=== Task item ===
Omit all pictures, then repeat the listing exactly.

##############################

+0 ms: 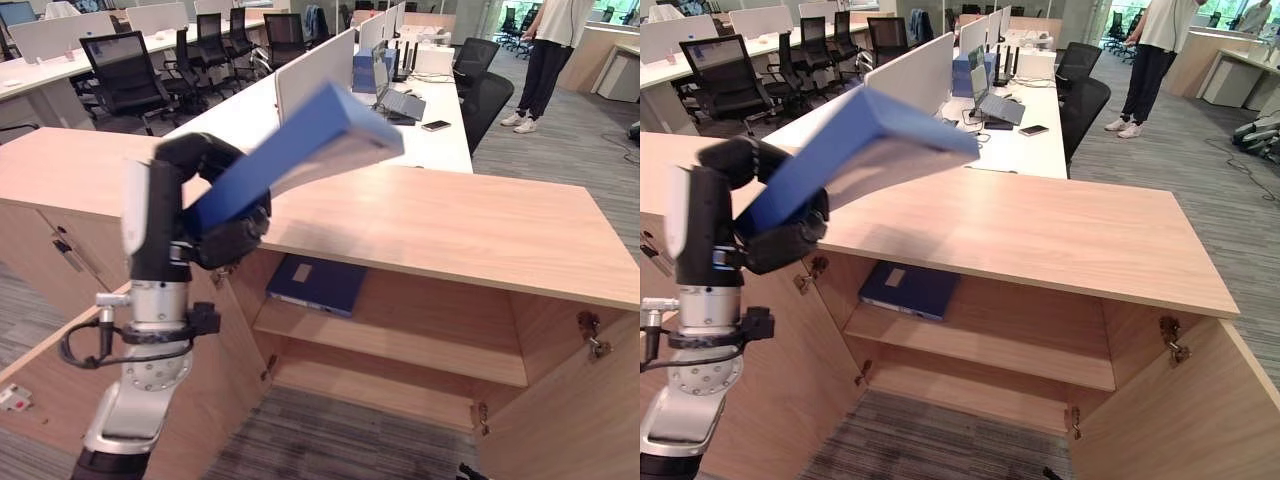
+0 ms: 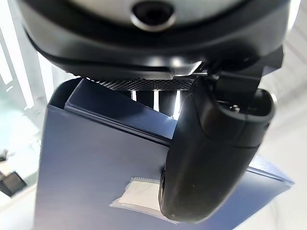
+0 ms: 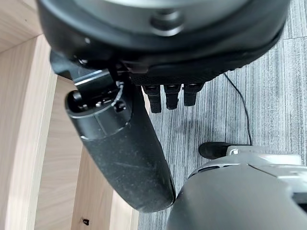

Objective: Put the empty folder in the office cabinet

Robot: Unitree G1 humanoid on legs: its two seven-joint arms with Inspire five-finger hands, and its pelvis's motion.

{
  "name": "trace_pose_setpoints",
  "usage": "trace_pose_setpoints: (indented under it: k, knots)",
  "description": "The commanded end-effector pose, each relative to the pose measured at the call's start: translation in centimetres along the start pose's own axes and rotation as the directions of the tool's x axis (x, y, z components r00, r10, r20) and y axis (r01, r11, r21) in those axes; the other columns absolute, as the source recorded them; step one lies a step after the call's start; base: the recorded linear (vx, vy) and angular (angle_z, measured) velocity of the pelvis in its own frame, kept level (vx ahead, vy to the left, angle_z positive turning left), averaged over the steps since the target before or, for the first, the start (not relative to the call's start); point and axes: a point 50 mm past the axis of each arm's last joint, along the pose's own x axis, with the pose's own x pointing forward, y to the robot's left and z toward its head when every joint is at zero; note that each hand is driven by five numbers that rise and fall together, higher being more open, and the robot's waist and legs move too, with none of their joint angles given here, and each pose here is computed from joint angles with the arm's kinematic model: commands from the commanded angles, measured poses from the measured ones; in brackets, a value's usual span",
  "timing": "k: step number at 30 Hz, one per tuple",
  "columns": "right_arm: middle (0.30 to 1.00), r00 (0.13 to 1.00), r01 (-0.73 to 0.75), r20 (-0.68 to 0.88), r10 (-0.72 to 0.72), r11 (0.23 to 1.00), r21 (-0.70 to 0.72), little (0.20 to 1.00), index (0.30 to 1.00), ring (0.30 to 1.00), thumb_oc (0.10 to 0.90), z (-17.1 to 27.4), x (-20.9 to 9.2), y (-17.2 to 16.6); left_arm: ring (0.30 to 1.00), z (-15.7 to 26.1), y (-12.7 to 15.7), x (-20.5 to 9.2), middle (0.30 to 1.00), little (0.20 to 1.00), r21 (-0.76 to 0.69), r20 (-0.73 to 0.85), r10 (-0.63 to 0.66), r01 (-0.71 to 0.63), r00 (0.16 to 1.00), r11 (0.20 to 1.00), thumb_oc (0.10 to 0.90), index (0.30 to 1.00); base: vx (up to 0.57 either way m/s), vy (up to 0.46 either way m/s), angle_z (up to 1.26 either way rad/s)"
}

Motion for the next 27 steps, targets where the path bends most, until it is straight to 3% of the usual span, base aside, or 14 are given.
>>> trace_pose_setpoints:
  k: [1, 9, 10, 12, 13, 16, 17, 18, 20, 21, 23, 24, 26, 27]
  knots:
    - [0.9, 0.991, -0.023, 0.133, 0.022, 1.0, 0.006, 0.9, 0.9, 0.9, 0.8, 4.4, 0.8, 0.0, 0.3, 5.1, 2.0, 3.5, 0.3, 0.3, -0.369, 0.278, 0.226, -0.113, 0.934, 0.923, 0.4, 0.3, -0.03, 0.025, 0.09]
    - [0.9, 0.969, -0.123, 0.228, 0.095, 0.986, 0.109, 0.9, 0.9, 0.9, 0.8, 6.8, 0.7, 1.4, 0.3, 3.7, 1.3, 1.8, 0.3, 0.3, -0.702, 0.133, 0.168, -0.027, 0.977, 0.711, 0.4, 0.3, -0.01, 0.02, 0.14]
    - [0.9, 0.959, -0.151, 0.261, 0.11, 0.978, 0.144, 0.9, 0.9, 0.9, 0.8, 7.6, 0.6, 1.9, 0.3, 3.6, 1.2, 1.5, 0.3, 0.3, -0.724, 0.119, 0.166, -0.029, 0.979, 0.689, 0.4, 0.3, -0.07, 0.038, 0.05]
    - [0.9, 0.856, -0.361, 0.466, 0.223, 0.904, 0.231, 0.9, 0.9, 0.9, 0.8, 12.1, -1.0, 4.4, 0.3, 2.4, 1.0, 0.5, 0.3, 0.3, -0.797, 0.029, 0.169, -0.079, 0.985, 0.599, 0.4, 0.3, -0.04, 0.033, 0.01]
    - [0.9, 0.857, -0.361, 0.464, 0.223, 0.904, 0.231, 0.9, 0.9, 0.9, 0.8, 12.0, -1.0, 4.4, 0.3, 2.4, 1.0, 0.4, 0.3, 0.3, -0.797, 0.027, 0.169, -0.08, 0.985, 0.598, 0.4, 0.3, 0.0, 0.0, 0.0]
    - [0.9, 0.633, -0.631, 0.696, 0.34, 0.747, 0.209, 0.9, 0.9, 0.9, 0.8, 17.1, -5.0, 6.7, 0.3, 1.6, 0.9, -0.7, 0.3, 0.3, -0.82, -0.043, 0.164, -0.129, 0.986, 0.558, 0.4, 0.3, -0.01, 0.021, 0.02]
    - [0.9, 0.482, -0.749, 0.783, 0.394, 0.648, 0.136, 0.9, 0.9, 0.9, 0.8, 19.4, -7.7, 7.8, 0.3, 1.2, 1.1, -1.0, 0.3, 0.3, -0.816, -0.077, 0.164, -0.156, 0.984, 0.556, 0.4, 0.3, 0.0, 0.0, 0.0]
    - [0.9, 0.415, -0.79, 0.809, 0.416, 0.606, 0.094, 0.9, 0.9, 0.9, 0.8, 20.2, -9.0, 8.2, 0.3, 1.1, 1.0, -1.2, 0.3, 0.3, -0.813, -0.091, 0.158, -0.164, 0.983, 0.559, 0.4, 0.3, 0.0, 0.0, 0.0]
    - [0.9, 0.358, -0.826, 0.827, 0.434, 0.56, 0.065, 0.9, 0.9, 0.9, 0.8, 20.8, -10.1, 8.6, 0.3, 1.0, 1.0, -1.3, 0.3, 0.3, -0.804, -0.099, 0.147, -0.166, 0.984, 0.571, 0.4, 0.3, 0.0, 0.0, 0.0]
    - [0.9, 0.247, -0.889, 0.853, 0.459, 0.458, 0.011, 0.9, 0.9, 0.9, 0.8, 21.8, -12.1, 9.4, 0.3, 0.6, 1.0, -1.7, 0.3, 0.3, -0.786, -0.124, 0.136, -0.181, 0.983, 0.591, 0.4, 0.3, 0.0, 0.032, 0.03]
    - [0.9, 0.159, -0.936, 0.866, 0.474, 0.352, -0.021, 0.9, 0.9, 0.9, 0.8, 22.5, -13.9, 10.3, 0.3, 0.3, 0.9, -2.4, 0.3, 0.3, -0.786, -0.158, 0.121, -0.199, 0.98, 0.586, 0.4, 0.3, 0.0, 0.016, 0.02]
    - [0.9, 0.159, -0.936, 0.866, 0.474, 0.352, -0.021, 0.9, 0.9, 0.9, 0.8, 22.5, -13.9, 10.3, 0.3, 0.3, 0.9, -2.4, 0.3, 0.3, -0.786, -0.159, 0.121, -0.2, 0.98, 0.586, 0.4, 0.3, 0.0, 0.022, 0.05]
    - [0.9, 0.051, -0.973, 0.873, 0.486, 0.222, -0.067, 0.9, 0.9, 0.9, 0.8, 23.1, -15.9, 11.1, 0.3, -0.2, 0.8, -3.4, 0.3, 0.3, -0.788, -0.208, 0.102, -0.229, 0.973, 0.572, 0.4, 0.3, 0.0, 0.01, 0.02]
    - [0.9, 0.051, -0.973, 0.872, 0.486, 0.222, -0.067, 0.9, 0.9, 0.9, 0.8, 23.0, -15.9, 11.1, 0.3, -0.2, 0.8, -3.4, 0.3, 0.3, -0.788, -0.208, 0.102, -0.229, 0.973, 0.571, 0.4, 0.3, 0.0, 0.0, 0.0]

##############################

=== Output for this task ===
+0 ms: 
+0 ms: 
+0 ms: 

Objective: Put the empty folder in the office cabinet

Robot: Unitree G1 humanoid on legs: its two seven-joint arms with Inspire five-finger hands, and its pelvis's motion.

{
  "name": "trace_pose_setpoints",
  "usage": "trace_pose_setpoints: (indented under it: k, knots)",
  "description": "The commanded end-effector pose, each relative to the pose measured at the call's start: translation in centimetres along the start pose's own axes and rotation as the directions of the tool's x axis (x, y, z components r00, r10, r20) and y axis (r01, r11, r21) in those axes; the other columns absolute, as the source recorded them; step one lies a step after the call's start; base: the recorded linear (vx, vy) and angular (angle_z, measured) velocity of the pelvis in its own frame, kept level (vx ahead, vy to the left, angle_z positive turning left), averaged over the steps since the target before or, for the first, the start (not relative to the call's start); point and axes: a point 50 mm past the axis of each arm's last joint, along the pose's own x axis, with the pose's own x pointing forward, y to the robot's left and z toward its head when every joint is at zero; note that each hand is driven by five numbers that rise and fall together, higher being more open, and the robot's waist and legs move too, with none of their joint angles given here, and each pose here is computed from joint angles with the arm's kinematic model: commands from the commanded angles, measured poses from the measured ones; in brackets, a value's usual span",
  "timing": "k: step number at 30 Hz, one per tuple",
  "columns": "right_arm: middle (0.30 to 1.00), r00 (0.13 to 1.00), r01 (-0.73 to 0.75), r20 (-0.68 to 0.88), r10 (-0.72 to 0.72), r11 (0.23 to 1.00), r21 (-0.70 to 0.72), little (0.20 to 1.00), index (0.30 to 1.00), ring (0.30 to 1.00), thumb_oc (0.10 to 0.90), z (-17.1 to 27.4), x (-20.9 to 9.2), y (-17.2 to 16.6); left_arm: ring (0.30 to 1.00), z (-15.7 to 26.1), y (-12.7 to 15.7), x (-20.5 to 9.2), middle (0.30 to 1.00), little (0.20 to 1.00), r21 (-0.76 to 0.69), r20 (-0.73 to 0.85), r10 (-0.63 to 0.66), r01 (-0.71 to 0.63), r00 (0.16 to 1.00), r11 (0.20 to 1.00), thumb_oc (0.10 to 0.90), index (0.30 to 1.00); base: vx (up to 0.57 either way m/s), vy (up to 0.46 either way m/s), angle_z (up to 1.26 either way rad/s)"
}

Motion for the next 27 steps, targets where the path bends most, until it is straight to 3% of the usual span, base aside, or 14 are given.
>>> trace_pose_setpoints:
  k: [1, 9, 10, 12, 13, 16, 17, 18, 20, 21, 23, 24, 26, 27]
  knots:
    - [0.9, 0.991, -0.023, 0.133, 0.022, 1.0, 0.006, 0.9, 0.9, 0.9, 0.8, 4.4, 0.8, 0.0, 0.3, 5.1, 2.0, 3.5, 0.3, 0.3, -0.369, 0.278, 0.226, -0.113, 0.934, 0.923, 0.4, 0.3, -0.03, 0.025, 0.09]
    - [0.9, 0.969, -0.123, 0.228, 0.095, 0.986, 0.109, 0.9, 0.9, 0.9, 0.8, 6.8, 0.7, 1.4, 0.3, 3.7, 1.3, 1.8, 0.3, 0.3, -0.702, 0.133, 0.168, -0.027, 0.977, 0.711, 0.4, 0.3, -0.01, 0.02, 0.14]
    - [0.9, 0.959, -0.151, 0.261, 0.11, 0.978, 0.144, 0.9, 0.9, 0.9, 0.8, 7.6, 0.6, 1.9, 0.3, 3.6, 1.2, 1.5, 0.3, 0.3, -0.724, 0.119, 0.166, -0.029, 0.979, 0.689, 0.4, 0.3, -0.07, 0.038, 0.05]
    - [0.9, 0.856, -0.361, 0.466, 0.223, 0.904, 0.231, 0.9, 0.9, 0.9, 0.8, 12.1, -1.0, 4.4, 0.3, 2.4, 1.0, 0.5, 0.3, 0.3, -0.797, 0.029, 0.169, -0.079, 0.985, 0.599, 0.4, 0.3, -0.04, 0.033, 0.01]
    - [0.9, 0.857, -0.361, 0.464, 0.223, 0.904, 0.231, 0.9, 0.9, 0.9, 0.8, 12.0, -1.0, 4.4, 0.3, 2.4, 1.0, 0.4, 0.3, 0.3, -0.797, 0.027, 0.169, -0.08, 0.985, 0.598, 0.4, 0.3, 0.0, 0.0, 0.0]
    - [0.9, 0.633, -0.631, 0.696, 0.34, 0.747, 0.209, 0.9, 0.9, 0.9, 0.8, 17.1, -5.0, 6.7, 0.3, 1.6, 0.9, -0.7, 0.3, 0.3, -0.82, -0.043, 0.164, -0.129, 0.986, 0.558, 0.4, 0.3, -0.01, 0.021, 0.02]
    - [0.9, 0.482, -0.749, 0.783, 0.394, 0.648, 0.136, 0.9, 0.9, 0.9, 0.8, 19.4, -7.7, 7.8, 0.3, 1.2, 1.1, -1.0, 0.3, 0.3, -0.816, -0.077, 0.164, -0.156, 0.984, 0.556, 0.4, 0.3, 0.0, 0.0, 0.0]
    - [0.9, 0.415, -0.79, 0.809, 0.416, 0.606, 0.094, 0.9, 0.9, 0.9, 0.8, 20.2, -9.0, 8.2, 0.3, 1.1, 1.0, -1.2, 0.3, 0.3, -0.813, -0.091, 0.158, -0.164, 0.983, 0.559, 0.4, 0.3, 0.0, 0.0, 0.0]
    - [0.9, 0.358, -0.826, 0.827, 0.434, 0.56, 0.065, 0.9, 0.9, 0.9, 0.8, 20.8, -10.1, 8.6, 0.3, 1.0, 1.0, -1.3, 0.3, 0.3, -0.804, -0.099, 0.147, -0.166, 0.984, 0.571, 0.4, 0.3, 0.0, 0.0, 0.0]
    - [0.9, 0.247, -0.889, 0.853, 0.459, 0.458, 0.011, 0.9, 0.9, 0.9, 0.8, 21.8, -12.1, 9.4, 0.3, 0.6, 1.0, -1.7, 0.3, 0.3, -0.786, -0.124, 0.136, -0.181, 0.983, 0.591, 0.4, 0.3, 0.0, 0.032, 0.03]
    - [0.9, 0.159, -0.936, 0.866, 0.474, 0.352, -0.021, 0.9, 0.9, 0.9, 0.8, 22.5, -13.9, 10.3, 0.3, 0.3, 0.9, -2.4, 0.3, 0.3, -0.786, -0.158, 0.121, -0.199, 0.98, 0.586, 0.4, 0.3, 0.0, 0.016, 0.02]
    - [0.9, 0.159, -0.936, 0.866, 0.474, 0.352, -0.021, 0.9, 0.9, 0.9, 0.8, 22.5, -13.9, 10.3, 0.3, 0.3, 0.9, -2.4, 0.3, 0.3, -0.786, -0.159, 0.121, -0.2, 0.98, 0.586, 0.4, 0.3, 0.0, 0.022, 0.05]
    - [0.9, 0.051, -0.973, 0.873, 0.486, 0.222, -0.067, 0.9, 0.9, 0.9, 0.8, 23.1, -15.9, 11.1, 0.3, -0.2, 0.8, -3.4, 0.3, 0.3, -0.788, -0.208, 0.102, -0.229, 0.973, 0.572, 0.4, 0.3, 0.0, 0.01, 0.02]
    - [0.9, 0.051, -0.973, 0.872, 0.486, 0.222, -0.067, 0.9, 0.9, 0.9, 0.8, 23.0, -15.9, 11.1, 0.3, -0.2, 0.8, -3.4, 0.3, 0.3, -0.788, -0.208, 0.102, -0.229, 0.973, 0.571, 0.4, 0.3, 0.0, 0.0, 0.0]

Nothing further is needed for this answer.